I used to have such a thirst for alcohol that I would get drunk on Thursdays and always be horribly hungover at work on Fridays because I had stayed up until the wee hours the night before because it took me quite a while to get drunk.
In my search for a way to ease my fibro I ended up on Mirapex, and about a month into taking mega-doses I no longer wanted to drink.
...Well, I wouldn't be shaking for 5:30 to come on Fridays, anyway.
Today I have swallowed about three liters of wine just to see if I can, in fact, get drunk. It would seem I cannot. ...And I'm not even weird on it, though it's matched with 50mg oxycodone (through Percocet) and 4mg Klonopin.
I didn't sign up for this... Apparently Mirapex changed my brain and did so, perhaps, for the rest of my life. I haven't taken the stuff for months, but still have no thirst for the drink. Last week when I was in such pain that all I wanted to do was die I couldn't even make myself swallow enough vodka to make a difference. Maybe there isn't an amount of vodka that would make a difference.
I simply slept well the night I drank vodka... And woke the next to find two fingers in the bottom of a fifth.
Strange thoughts on this strange day...
...If you think you have a problem with the bottle, ask your doc about Mirapex. I believe it's supposed to allow your brain to produce more dopamine... Or somehow make more dopamine available to your dope-loving brain. Either/or/and.
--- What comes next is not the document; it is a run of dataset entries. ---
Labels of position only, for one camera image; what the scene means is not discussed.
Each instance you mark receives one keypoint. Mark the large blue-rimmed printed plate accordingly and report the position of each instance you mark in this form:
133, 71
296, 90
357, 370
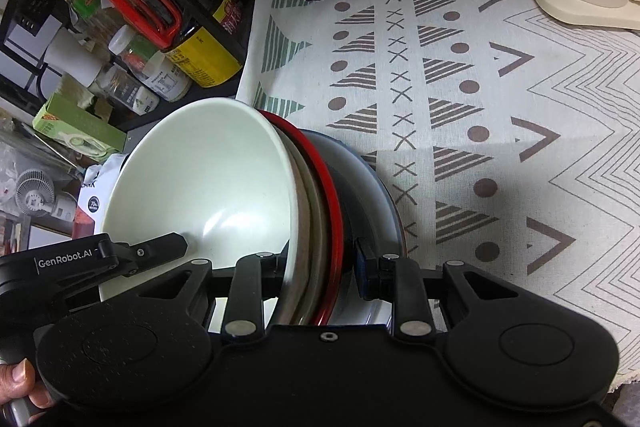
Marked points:
370, 316

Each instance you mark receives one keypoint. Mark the dark sauce bottle yellow label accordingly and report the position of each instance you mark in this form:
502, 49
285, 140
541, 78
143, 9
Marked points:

All I have now is a headache because it's been a while since I've taken a Percocet, and I'm going to have to take 50mg of Trazodone and a Sonata to get to sleep just so I can get the sleeping over with, it can be another day, and I can have more Percocet... I only get five a day and make myself stick to it.
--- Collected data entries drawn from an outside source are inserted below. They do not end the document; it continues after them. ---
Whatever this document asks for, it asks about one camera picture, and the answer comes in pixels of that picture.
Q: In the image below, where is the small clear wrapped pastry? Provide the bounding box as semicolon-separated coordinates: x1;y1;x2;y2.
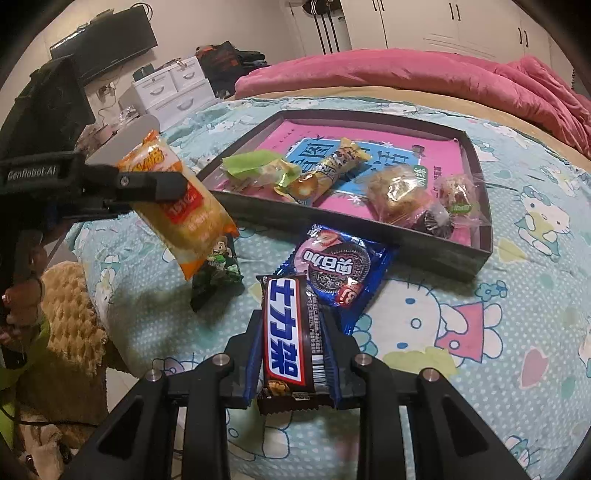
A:
434;173;490;227

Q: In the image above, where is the gold snack packet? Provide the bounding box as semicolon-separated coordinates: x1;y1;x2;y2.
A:
295;137;372;204

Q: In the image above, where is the clear wrapped golden snack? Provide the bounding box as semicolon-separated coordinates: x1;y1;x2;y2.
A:
274;161;324;204

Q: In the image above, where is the green wrapped snack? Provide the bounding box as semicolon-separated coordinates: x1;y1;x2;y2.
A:
222;150;282;190

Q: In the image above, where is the dark rectangular tray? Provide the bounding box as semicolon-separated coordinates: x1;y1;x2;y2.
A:
196;109;495;282

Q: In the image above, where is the dark clothes pile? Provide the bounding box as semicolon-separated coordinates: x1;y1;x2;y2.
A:
196;41;269;100

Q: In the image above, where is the pink blanket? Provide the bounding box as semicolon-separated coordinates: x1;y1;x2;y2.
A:
235;46;591;160

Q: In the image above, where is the clear wrapped dark cupcake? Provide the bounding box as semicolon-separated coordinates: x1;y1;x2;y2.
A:
409;203;455;238

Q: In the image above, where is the person's left hand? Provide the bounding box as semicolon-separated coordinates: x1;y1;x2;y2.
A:
0;233;47;344

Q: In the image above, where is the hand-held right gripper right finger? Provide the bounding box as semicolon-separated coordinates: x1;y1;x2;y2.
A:
321;309;532;480

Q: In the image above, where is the blue cookie packet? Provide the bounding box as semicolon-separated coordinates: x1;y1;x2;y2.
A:
277;224;400;335

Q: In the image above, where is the orange snack packet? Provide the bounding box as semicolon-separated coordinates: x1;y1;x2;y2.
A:
115;129;238;282

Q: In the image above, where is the green snack packet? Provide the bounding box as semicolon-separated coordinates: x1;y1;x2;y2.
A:
189;235;245;312

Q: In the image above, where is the person's left forearm green sleeve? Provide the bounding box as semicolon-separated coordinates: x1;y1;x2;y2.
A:
0;318;51;444

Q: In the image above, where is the white wardrobe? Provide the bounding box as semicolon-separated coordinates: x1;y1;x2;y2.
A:
281;0;575;63

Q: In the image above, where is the dark chocolate bar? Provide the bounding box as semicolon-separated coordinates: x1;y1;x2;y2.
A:
255;273;335;416

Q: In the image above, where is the white drawer chest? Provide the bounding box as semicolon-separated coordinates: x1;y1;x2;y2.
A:
119;58;218;132

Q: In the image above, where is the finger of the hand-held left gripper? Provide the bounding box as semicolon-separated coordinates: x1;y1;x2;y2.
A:
83;164;191;220

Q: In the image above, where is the tan plush rug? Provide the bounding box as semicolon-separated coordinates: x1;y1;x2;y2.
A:
14;261;121;444

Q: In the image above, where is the black television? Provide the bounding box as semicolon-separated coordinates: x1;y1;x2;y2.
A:
50;7;158;86

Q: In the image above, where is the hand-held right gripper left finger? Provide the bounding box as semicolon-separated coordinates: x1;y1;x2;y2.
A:
60;309;266;480

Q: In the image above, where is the printed cartoon blanket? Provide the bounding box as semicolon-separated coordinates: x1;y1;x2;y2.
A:
65;95;591;480
...But what about Tylenol etc and liver damage (I take five Percs a day, 10mg oxycodone/325mg APAP)? Three-twenty-and-five multiplied by five is 1,625mg of Tylenol. Four grams is an overdose. And the wine must be taxing my liver like Paul did Jews before he had a seizure and founded christianity.
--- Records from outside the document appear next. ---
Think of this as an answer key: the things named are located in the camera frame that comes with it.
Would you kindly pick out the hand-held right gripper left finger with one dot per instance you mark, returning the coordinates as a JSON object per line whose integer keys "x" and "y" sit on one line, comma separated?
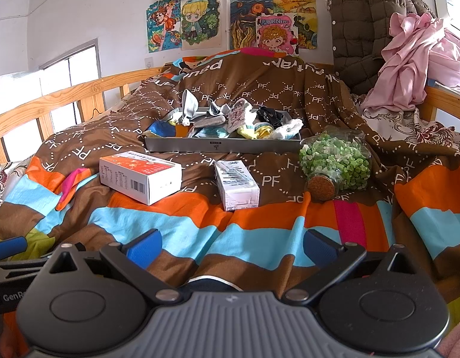
{"x": 144, "y": 250}

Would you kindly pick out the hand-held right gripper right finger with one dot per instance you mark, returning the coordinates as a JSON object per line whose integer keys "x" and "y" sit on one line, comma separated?
{"x": 321, "y": 248}

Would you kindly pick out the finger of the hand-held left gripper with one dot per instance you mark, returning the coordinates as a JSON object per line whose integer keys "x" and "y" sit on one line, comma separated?
{"x": 8, "y": 248}

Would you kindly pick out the plain white sock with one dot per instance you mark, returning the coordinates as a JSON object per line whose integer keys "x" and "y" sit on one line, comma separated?
{"x": 287, "y": 128}

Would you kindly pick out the grey metal tray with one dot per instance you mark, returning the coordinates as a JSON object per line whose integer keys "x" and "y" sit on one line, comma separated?
{"x": 222, "y": 145}

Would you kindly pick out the yellow striped sock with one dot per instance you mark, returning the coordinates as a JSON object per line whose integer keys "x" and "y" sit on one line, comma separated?
{"x": 257, "y": 131}

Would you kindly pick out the light blue sock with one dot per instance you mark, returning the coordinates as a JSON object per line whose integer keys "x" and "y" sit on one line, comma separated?
{"x": 211, "y": 132}

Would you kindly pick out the black sock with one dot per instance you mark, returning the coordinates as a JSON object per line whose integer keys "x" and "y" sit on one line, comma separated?
{"x": 271, "y": 115}

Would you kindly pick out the plain grey sock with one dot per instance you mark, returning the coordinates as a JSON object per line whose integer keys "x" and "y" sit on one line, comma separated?
{"x": 209, "y": 121}

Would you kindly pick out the grey sock with white knot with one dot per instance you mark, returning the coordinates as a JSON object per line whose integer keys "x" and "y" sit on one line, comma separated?
{"x": 189, "y": 110}

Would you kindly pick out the pink white patterned sock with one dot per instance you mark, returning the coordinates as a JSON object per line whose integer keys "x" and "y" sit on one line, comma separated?
{"x": 239, "y": 115}

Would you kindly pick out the grey and white sock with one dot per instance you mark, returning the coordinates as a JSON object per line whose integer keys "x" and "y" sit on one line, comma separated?
{"x": 218, "y": 109}

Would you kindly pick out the orange and white carton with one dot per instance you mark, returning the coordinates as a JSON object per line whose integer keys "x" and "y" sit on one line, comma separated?
{"x": 140, "y": 179}

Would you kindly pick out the bag of green peas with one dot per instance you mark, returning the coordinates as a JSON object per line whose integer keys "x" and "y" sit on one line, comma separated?
{"x": 338, "y": 160}

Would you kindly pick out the small white carton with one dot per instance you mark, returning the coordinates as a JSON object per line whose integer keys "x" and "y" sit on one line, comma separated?
{"x": 237, "y": 186}

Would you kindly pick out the brown printed blanket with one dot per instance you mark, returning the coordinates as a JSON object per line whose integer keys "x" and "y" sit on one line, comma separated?
{"x": 252, "y": 93}

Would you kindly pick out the window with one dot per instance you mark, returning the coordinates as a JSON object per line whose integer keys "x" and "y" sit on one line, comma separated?
{"x": 77, "y": 63}

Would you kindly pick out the pink cloth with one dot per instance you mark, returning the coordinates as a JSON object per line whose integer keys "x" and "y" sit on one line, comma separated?
{"x": 412, "y": 63}

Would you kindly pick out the brown quilted jacket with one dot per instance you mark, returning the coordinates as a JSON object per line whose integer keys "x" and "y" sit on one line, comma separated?
{"x": 360, "y": 26}

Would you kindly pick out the dark fish and seaweed poster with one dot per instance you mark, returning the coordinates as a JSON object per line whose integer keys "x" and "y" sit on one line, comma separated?
{"x": 244, "y": 22}

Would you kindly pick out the white air conditioner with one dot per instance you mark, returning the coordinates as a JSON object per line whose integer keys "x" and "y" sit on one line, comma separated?
{"x": 451, "y": 11}

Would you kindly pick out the white wall outlet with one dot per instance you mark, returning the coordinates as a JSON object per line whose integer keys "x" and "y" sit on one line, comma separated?
{"x": 149, "y": 62}

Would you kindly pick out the pink figure wall poster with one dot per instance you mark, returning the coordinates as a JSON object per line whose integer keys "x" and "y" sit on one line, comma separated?
{"x": 276, "y": 35}

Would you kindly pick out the swimming red-haired figure wall poster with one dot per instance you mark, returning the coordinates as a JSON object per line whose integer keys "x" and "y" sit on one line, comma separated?
{"x": 162, "y": 26}

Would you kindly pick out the blond figure wall poster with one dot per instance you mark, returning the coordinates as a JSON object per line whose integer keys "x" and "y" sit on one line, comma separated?
{"x": 200, "y": 20}

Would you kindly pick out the yellow landscape wall poster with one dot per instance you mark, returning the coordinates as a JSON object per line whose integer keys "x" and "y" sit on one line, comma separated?
{"x": 300, "y": 7}
...I've been taking a multivitamin and a strong B-complex tab ever since I was put on legal dopes at eighteen years old, and I get a liver enzyme test at least once a year, and my largest internal organ is just fine. Pristine. Begging for more.
And now I have pared down my drug diet to three meds I know and love, which should save my delicious liver some trouble: I take only Prozac, Klonopin and Percocet. I need nothing else (well, except for Trazodone and Sonata so I can get to sleep)... In fact, if Prozac wasn't available in a generic formulation, I'd drop that too. But the drug reminds me of my college years, is relatively cheap, and so it stays.
...When my rationality and my sentimentality collide, the latter wins almost every time.
...I will forever keep a quilt that was my older brother's that has bled all its stuffing and a brain that spews dopamine like a busted fire hydrant... But I'm unable to splash in the middle of the road in the late-July of a humid Washington D.C.